Merck KGaA has been hit by the news that advisors to Europe’s regulators have again rejected Erbitux as a treatment for advanced lung cancer.

The European Medicines Agency’s Committee for Medicinal Products for Human Use has adopted a negative opinion that was originally issued in July for the use of Erbitux (cetuximab) in combination with platinum-based chemotherapy for the treatment of patients with epidermal growth factor receptor-expressing metastatic non-small cell lung cancer. Merck had hoped that the CHMP would reconsider “the efficacy and significant overall survival benefit of Erbitux in NSCLC” as demonstrated in the Phase III FLEX study, but the committee was not convinced.

The German firm said it is “disappointed that NSCLC patients in Europe will not get to benefit from Erbitux”. Following the July rejection, Merck said it is convinced the drug “will play a major role in NSCLC as it is the first and only compound in clinical development in more than 10 years to increase overall survival in a patient population including all histologies”.
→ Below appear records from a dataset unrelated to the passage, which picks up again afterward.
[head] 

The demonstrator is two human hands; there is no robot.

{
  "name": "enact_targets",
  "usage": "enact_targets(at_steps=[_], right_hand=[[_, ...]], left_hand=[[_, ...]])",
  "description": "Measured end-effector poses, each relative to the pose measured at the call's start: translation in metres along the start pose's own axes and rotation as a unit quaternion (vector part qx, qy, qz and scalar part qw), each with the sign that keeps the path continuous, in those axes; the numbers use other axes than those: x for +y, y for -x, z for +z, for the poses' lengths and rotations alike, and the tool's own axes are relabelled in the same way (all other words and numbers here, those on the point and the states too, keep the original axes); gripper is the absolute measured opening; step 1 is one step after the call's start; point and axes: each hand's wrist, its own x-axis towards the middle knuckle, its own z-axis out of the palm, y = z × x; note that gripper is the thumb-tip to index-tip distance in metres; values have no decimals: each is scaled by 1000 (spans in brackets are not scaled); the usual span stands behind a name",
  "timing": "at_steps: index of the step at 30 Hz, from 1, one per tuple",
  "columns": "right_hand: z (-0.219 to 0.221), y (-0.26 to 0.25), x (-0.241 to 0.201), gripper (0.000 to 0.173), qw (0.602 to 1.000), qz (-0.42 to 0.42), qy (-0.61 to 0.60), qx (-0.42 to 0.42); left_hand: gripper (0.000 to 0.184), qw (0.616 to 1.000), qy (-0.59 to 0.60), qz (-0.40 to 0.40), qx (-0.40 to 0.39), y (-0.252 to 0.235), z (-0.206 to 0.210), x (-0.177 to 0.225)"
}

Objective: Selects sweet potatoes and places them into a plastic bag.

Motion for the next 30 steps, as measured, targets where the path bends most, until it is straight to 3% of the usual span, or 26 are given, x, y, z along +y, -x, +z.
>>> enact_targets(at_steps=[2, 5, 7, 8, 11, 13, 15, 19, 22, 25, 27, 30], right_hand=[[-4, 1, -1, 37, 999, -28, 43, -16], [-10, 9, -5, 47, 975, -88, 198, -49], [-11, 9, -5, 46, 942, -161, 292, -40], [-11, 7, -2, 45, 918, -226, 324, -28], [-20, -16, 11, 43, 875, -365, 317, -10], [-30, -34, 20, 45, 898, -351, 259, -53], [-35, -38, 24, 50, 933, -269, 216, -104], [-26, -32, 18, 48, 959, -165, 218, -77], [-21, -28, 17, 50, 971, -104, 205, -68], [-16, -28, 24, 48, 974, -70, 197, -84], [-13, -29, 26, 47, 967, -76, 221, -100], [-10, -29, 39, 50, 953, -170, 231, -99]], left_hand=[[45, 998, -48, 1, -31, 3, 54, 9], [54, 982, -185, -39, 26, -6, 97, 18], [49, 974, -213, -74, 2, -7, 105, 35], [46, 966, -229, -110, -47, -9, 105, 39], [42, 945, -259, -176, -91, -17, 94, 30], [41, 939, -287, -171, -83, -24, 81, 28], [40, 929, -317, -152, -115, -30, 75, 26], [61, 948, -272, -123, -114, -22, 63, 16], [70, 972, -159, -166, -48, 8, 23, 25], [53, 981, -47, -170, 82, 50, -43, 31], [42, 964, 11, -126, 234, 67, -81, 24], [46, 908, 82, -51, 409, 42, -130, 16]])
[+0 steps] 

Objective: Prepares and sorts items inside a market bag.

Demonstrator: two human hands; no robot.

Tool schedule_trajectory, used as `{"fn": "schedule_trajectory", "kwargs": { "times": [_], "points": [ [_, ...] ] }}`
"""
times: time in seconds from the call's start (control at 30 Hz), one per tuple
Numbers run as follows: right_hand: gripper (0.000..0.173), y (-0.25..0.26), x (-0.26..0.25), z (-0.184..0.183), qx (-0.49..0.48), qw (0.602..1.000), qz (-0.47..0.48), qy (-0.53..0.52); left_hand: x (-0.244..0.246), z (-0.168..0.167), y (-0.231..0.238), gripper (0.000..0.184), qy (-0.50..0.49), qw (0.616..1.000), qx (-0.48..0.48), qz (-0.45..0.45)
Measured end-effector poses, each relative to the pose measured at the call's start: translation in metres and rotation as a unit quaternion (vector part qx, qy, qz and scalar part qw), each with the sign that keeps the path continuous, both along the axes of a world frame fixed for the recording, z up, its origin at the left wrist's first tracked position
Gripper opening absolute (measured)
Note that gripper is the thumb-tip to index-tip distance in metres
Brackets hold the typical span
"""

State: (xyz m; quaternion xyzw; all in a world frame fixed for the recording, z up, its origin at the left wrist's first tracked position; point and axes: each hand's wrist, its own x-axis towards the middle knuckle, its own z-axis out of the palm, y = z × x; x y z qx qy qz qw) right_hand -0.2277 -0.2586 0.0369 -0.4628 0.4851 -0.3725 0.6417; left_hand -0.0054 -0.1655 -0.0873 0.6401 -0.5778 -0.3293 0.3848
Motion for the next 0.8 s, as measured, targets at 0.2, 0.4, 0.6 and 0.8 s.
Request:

The company will now end the lung cancer studies but said it “remains committed to the clinical development programme for Erbitux” in the treatment of various cancer types. The drug is currently approved for colorectal, as well as head and neck cancers.

Andrew Baum, an analyst at Morgan Stanley, issued a research note saying the news is a setback as it limits growth opportunities for Erbitux which could soon be facing significant competition. Specifically, he noted that Amgen's EGFR-inhibitor Vectibix (panitumumab) is likely to be approved in first- and second-line metastatic bowel cancer in 2010, hitting Erbitux's market share and eroding prices.
Bristol-Myers Squibb and Eli Lilly hold the rights to Erbitux in North America.